*ACTIVITY*
When you reach the line with "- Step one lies" in the listing below, transcribe it and each line after it up to and including the line with "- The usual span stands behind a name", exactly and with nothing else.

*DATA IN THIS EXERCISE*
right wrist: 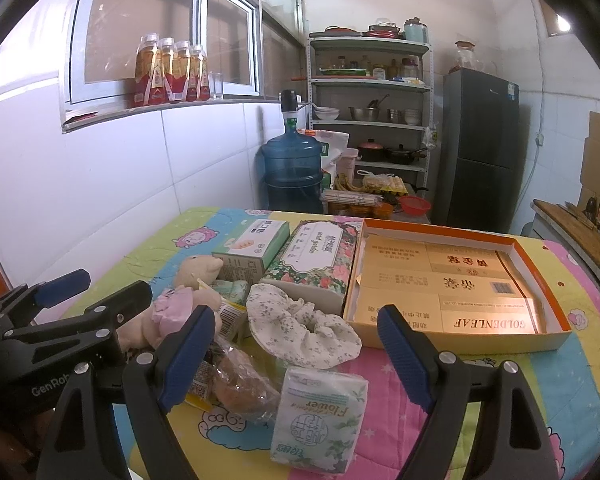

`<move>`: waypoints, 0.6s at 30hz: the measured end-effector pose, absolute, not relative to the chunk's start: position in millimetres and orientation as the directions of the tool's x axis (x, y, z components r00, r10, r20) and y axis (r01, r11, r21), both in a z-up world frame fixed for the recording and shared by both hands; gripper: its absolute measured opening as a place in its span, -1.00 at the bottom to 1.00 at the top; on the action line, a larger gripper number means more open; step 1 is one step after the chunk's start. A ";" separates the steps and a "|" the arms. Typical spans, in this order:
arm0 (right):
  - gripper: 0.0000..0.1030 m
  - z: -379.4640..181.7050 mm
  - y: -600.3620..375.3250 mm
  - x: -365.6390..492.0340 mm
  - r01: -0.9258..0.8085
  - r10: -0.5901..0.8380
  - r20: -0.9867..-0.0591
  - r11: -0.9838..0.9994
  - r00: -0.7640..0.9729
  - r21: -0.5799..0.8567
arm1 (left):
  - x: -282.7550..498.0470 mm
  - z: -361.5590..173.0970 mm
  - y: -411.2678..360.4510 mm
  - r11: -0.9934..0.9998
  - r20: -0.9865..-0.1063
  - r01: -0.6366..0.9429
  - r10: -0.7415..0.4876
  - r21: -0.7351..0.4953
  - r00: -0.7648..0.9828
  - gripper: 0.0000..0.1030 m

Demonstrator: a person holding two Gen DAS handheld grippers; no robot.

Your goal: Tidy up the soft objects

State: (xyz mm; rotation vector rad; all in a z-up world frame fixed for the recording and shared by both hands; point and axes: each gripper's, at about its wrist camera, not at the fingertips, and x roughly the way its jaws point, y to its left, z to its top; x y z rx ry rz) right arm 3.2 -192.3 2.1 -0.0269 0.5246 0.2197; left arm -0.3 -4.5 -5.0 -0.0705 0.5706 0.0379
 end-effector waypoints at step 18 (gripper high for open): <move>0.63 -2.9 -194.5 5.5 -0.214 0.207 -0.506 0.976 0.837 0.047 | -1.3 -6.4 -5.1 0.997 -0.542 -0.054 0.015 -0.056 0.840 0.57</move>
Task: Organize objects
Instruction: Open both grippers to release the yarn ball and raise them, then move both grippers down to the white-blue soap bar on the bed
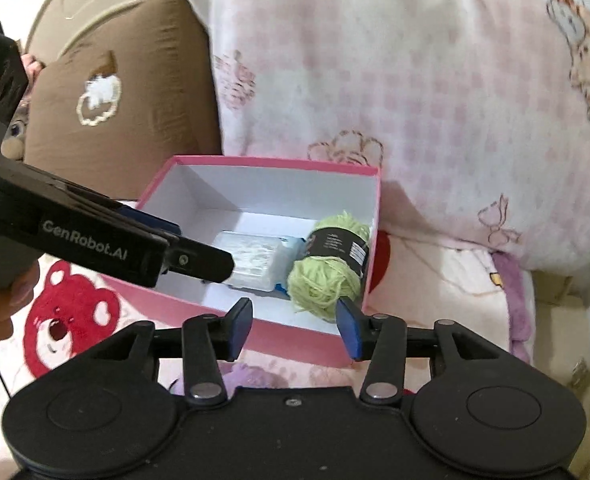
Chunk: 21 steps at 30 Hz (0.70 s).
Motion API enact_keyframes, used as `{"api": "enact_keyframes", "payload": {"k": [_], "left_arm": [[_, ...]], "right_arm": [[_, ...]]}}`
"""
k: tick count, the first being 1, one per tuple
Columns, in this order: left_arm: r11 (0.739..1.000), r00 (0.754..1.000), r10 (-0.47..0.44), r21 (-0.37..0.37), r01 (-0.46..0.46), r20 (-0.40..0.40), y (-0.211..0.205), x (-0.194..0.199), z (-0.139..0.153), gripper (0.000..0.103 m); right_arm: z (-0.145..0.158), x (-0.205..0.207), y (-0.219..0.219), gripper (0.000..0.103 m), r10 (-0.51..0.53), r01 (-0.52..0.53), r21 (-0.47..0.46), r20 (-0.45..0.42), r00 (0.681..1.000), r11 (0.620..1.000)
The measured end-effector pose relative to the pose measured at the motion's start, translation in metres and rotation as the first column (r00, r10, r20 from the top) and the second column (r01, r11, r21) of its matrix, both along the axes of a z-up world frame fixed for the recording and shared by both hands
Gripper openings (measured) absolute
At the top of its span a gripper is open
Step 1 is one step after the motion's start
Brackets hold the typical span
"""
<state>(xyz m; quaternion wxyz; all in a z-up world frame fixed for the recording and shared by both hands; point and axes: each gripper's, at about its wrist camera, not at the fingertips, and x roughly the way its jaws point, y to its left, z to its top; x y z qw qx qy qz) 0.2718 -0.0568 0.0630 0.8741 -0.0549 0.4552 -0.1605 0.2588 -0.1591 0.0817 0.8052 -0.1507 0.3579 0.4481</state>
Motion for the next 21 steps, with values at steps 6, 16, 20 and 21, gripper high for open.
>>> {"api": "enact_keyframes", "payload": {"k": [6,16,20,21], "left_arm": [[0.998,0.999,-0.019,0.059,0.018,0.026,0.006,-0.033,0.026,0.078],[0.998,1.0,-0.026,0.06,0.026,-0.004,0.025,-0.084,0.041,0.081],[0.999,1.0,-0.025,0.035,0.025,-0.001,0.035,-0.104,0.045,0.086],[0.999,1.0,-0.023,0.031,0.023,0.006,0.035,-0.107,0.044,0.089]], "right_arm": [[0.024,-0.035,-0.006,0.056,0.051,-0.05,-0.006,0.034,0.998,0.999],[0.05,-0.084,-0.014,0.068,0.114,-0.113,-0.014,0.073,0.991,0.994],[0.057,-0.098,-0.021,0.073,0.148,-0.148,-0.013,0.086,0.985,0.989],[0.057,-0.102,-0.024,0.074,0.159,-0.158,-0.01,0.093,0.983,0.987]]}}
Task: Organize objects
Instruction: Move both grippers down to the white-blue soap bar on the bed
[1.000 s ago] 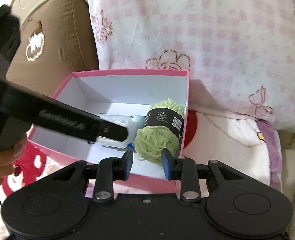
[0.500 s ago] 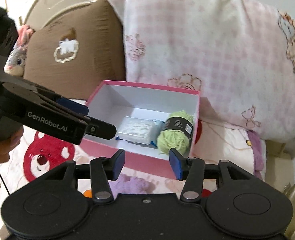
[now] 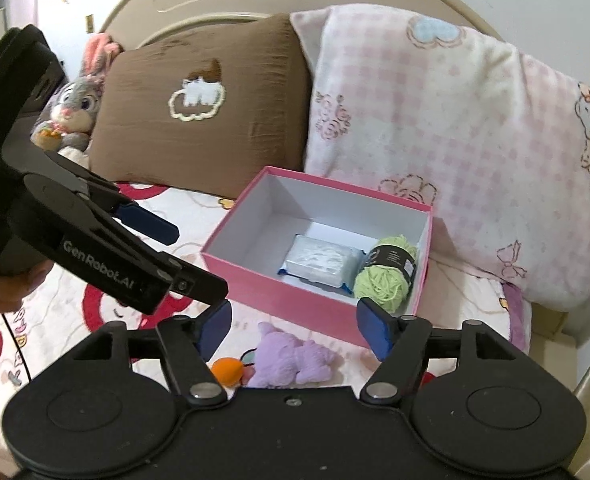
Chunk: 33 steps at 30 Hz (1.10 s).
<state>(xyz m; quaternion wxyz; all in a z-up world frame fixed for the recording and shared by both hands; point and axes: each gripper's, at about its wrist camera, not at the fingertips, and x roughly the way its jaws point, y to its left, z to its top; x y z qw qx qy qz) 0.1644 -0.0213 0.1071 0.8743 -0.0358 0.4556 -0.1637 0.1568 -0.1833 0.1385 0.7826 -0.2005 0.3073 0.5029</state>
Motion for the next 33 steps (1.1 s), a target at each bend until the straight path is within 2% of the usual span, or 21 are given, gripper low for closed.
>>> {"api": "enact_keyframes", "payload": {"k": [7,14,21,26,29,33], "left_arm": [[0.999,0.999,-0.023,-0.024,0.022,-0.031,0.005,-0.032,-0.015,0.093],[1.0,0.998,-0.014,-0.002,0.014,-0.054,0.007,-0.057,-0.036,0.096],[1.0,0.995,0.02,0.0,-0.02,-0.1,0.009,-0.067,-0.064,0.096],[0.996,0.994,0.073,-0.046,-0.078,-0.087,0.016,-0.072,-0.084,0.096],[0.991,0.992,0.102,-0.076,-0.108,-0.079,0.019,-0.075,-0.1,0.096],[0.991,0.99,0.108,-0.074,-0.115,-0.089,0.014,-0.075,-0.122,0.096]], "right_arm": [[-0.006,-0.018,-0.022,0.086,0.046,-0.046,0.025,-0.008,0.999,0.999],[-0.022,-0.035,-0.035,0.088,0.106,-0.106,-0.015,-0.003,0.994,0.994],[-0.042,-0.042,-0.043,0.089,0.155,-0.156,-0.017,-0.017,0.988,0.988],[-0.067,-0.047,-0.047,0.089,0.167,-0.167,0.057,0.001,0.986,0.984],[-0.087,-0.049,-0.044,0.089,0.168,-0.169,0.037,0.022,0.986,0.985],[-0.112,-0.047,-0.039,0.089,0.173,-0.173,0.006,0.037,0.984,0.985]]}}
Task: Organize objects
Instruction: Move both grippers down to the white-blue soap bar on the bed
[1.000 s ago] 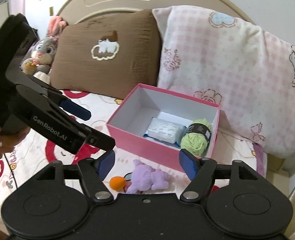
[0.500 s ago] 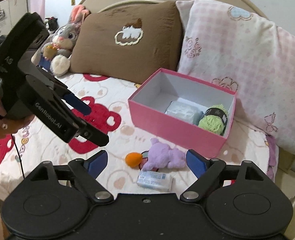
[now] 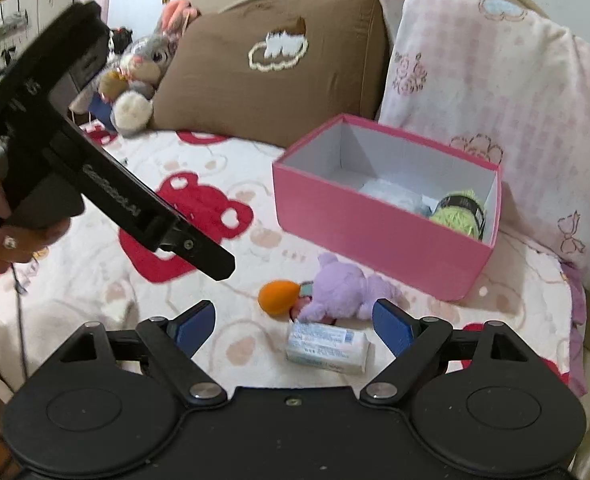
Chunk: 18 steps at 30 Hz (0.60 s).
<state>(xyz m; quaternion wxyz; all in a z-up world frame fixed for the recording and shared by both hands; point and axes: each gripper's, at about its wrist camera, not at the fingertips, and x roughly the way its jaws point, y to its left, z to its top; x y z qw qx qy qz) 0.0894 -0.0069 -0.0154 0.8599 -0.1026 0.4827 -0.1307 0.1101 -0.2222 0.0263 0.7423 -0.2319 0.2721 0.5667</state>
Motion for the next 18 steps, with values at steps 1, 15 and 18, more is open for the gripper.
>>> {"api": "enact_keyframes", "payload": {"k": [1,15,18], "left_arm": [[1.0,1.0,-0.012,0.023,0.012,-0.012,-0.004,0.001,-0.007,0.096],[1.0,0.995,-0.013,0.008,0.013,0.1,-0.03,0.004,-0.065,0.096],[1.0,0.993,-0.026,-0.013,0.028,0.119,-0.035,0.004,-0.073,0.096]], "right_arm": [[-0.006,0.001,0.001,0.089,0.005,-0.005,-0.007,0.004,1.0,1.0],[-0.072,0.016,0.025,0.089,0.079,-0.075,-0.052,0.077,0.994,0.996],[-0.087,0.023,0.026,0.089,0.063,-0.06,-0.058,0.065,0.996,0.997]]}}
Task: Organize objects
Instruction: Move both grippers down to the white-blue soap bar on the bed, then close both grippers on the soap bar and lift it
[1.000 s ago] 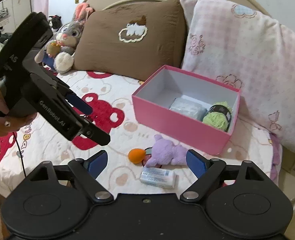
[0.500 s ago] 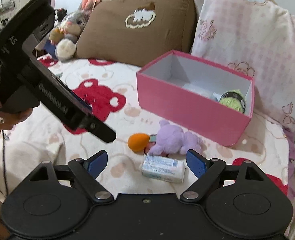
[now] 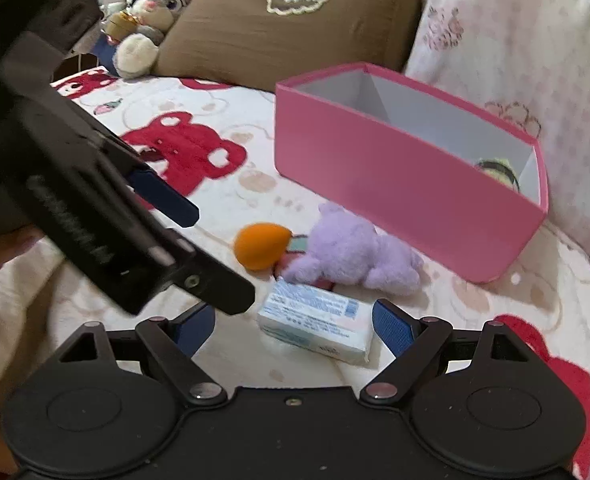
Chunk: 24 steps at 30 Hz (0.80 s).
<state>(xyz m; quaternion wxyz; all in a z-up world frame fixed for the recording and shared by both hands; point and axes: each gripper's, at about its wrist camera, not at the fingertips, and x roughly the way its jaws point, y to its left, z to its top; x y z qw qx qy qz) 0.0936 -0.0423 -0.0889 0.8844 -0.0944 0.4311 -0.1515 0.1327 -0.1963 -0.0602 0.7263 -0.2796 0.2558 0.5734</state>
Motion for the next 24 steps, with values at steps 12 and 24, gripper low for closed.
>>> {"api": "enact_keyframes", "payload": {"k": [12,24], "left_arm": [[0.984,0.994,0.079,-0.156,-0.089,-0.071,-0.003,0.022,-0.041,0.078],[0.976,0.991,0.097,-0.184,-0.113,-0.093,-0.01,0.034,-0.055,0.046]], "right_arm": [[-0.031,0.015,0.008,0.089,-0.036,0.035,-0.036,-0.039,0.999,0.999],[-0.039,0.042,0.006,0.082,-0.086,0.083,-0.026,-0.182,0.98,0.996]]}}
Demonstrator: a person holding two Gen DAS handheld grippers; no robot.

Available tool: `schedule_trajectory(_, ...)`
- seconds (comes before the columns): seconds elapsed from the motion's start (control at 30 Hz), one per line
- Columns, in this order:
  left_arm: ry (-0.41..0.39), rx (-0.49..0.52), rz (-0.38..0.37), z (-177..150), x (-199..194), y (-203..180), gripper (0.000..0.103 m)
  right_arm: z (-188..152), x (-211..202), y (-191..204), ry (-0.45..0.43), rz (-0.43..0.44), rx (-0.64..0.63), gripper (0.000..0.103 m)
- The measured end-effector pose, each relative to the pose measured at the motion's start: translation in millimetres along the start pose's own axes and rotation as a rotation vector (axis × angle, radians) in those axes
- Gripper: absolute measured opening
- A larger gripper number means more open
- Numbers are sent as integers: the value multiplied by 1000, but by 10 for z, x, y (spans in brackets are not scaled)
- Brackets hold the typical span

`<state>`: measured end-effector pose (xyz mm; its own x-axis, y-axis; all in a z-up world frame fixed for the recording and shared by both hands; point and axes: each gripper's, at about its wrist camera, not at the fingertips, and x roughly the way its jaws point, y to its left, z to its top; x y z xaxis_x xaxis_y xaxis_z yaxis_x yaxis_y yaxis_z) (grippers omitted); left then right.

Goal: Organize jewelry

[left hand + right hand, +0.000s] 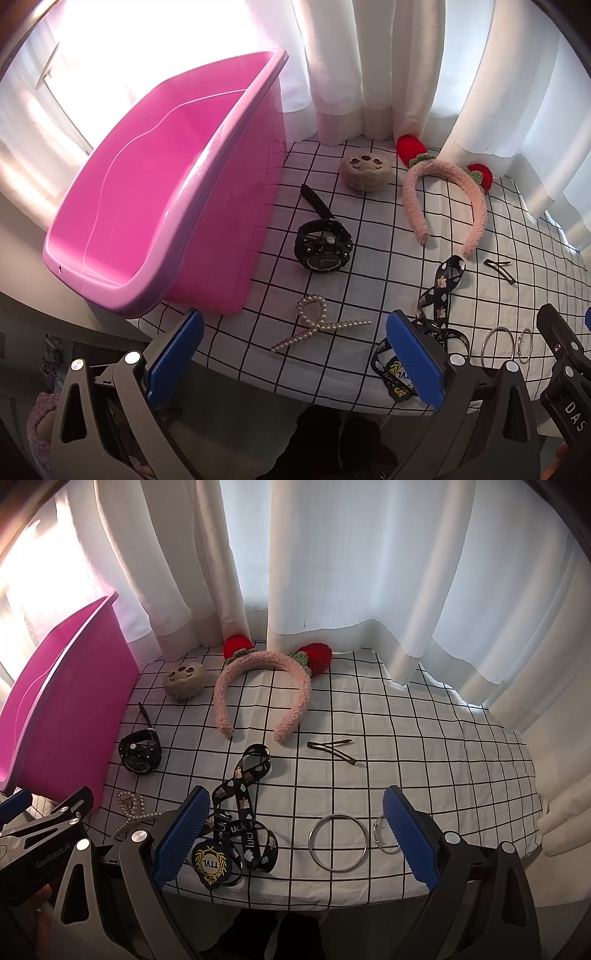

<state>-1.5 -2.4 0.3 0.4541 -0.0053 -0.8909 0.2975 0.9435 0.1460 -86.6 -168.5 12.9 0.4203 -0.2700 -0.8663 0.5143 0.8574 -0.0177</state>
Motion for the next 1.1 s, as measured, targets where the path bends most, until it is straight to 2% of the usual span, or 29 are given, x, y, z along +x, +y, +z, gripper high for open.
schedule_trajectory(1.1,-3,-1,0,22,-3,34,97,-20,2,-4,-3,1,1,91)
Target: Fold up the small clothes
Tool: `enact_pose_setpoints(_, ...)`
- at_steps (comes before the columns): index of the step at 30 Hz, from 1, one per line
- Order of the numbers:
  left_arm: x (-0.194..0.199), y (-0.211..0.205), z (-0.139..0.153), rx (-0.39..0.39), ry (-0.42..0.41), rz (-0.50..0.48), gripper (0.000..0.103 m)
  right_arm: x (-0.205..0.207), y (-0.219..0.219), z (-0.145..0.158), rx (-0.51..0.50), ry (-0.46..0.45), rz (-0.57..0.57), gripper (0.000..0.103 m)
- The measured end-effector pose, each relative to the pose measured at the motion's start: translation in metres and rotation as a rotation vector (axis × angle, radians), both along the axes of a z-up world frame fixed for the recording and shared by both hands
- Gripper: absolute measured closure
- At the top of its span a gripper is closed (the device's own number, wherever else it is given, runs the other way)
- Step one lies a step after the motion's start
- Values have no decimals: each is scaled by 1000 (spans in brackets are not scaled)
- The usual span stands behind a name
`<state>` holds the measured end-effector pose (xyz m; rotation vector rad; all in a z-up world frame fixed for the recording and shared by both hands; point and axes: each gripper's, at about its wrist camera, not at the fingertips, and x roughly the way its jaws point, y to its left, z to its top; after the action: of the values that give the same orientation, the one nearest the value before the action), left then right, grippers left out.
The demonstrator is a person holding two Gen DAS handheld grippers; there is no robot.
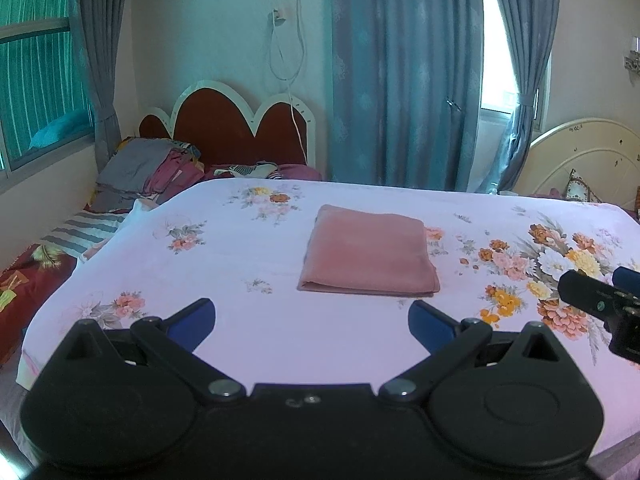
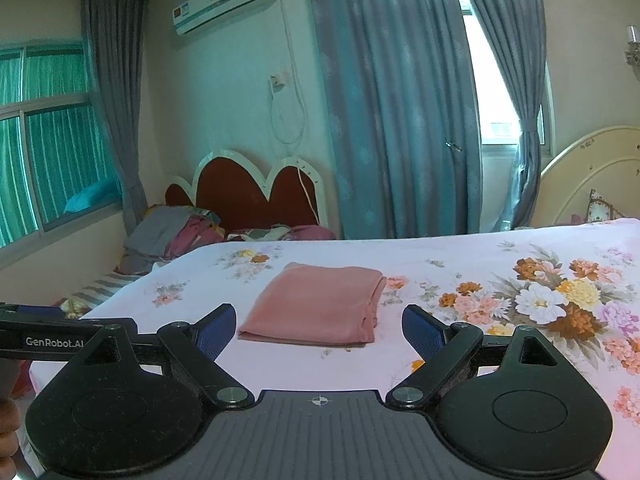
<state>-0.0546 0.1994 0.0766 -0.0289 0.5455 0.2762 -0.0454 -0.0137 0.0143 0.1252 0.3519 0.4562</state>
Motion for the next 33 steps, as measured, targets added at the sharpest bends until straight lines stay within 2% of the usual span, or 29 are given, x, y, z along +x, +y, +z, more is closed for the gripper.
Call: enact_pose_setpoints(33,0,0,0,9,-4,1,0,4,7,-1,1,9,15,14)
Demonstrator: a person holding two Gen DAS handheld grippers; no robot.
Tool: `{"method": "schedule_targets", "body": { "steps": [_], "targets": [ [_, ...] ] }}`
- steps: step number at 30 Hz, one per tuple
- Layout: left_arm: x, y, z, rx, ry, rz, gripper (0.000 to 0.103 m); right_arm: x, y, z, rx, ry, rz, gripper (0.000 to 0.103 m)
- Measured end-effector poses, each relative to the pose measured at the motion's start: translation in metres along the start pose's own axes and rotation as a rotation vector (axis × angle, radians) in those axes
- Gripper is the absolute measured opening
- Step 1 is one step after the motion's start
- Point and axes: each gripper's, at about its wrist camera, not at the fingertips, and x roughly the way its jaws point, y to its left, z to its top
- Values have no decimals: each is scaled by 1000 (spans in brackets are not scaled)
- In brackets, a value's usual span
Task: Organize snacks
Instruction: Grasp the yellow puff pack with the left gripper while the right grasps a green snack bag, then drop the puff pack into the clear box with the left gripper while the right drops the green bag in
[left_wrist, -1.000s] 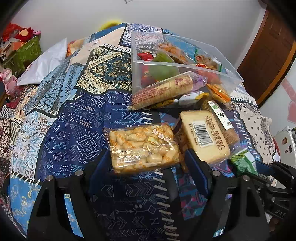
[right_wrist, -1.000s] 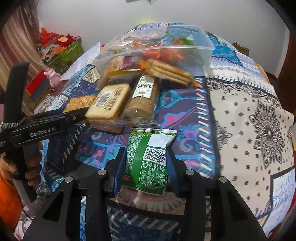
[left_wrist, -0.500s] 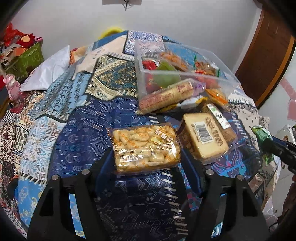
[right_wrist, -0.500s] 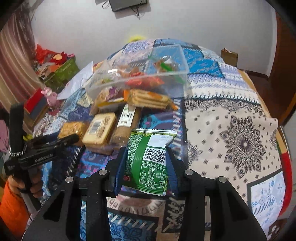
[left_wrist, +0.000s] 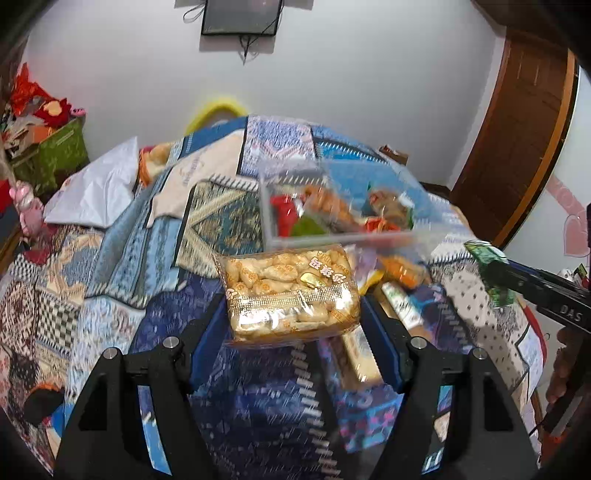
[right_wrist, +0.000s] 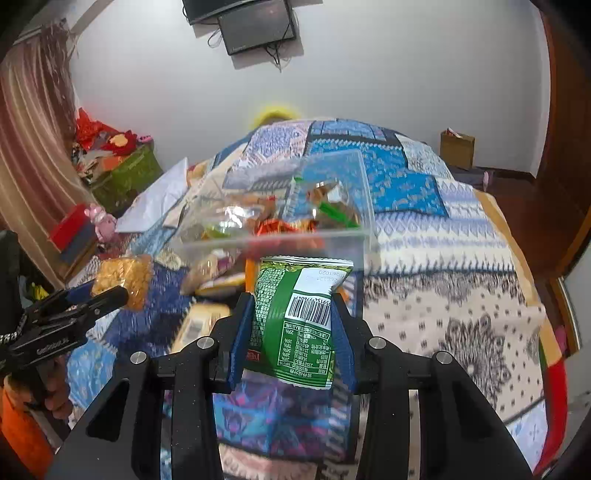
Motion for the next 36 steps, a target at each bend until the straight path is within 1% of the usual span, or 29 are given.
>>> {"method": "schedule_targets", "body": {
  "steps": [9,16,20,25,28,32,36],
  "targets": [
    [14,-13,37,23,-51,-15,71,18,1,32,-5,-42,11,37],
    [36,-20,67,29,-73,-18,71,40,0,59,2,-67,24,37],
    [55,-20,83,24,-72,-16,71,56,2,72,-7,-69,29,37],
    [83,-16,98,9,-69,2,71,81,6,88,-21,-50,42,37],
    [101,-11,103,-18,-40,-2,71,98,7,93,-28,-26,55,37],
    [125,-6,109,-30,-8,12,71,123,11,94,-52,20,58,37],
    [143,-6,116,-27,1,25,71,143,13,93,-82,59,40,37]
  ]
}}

*FINAL ANSWER*
- Step one lies a step after the motion's start
- Values have no decimals: each is scaled by 1000 (spans in brackets are not scaled)
- The usual span stands behind a name

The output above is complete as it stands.